Correlative measurement between deformation field and surface microstructure. (a) Inverse pole figure map along the loading direction of the investigated region after unloading from macroscopic plastic deformation of 1.26%, obtained by 2D EBSD measurements. (b) The associated EBSD map after distortion correction to fit to the DIC fields obtained. (c) Averaged strain field εxx for the investigated region after 0.61% plastic deformation, corresponding to the loading step labeled E3.

Hereinafter, these EBSD measurements will be referred to as surface EBSD measurements, since they correspond to the crystallographic orientations on the DIC surface of the specimen.

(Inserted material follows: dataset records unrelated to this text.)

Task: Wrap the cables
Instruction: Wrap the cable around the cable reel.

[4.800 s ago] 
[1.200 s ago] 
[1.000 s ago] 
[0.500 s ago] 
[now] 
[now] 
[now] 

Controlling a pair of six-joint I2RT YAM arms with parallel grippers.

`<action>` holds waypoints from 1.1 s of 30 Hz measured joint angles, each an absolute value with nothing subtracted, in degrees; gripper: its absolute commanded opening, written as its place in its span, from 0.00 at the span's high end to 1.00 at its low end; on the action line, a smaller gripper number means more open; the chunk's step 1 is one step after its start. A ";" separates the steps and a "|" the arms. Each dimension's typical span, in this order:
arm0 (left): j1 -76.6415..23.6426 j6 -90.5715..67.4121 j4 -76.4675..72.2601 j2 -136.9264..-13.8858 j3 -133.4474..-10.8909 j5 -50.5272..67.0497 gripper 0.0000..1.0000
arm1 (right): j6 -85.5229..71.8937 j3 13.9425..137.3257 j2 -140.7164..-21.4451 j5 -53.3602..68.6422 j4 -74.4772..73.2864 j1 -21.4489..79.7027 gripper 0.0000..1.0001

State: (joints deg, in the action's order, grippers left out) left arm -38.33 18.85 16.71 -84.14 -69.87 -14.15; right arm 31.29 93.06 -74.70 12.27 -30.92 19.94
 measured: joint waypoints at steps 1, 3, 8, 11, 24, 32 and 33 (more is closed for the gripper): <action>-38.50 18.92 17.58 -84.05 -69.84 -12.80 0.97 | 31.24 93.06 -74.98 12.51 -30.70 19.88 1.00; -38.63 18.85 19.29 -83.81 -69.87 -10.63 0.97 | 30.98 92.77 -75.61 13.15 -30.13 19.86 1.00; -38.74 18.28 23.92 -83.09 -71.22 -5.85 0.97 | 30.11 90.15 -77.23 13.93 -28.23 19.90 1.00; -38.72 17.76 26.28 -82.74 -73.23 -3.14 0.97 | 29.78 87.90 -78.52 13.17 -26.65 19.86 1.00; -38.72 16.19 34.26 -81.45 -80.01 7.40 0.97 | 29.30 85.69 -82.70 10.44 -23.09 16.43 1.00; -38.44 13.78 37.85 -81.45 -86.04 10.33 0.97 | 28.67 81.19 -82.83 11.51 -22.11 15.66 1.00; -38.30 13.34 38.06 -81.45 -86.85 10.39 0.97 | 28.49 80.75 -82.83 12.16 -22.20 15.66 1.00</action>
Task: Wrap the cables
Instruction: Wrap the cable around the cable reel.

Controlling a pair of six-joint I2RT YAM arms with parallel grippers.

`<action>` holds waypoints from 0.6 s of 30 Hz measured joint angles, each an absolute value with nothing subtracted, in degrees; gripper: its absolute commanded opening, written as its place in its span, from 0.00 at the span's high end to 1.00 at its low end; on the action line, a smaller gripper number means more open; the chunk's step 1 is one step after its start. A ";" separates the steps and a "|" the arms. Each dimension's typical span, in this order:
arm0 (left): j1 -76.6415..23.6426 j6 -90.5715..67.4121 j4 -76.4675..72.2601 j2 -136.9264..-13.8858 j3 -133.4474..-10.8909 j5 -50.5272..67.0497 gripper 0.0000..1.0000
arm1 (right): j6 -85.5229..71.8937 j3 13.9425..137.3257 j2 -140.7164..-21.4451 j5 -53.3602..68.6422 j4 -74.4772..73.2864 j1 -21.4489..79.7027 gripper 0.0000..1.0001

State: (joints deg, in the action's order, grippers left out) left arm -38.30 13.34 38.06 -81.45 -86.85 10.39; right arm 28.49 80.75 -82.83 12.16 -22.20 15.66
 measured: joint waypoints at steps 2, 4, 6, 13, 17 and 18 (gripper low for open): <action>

3D Crystallographic orientation measurements

The TriBeam system3,14 is used for the collection of orientation fields in 3D over a half cubic millimeter volume. A schematic of the overall experiment is provided in Fig. 5. After mechanical testing (Fig. 5(1)), the specimen is unloaded and surface EBSD measurements (see previous section) are performed on the surface of the specimen on the same region where the HR-DIC measurements were made ((Fig. 5(2)). Electrical discharge machining cuts were performed to prepare a pillar with optimal geometry for a TriBeam experiment, shown in Fig. 5(3). The pillar is laser ablated as depicted in Fig. 5(4) with a step size of 1 μm in Zg, the sectioning direction. Between each slice, EBSD measurements are collected with a step size of 1 μm  (Xg,Yg) to form cubic voxels. Backscatter electron (BSE) images are collected from the top surface of the pillar (0° tilt) and secondary electron (SE) images are collected at a 30° tilt angle. BSE images were also collected every 30 slices for use with dataset stack alignment. A set of 526 slices was obtained during the experiment and reconstructed into a 3D dataset using the DREAM.3D software15 (Fig. 5(5)). Prior to reconstruction, each EBSD slice was aligned to match the corresponding BSE image using the procedure described above. The BSE images of the top surface of the pillar, collected 0° tilt were subjected to minimal distortions compared to the EBSD measurements, collected at 70° tilt16 and experiencing longer beam dwell times per pixel and hence larger beam drift. GrainIDs and FeatureIDs were defined during the reconstruction process using a miorientation-based grain segmentation tolerance of 5°. While grainIDs and FeatureIDs represent the same entities, grainIDs refer specifically to the grains in the meshed dataset.

Fig. 5.

Fig. 5

Experimental procedure for correlative measurements. 1 In-situ mechanical testing with HR-DIC. Tensile test performed inside the SEM using an in-situ stage. 2 The specimen is removed from the in-situ stage after loading and EBSD measurements are performed on the surface of the specimen. 3 Initial electrical discharge machining cuts were performed to prepare a pillar for TriBeam serial sectioning. 4 Laser ablation of the pillar with EBSD measurements collected between each slice. 5 Reconstruction of the 3D dataset. The green symbols indicate the direction of the incident electron beam during DIC or EBSD measurements.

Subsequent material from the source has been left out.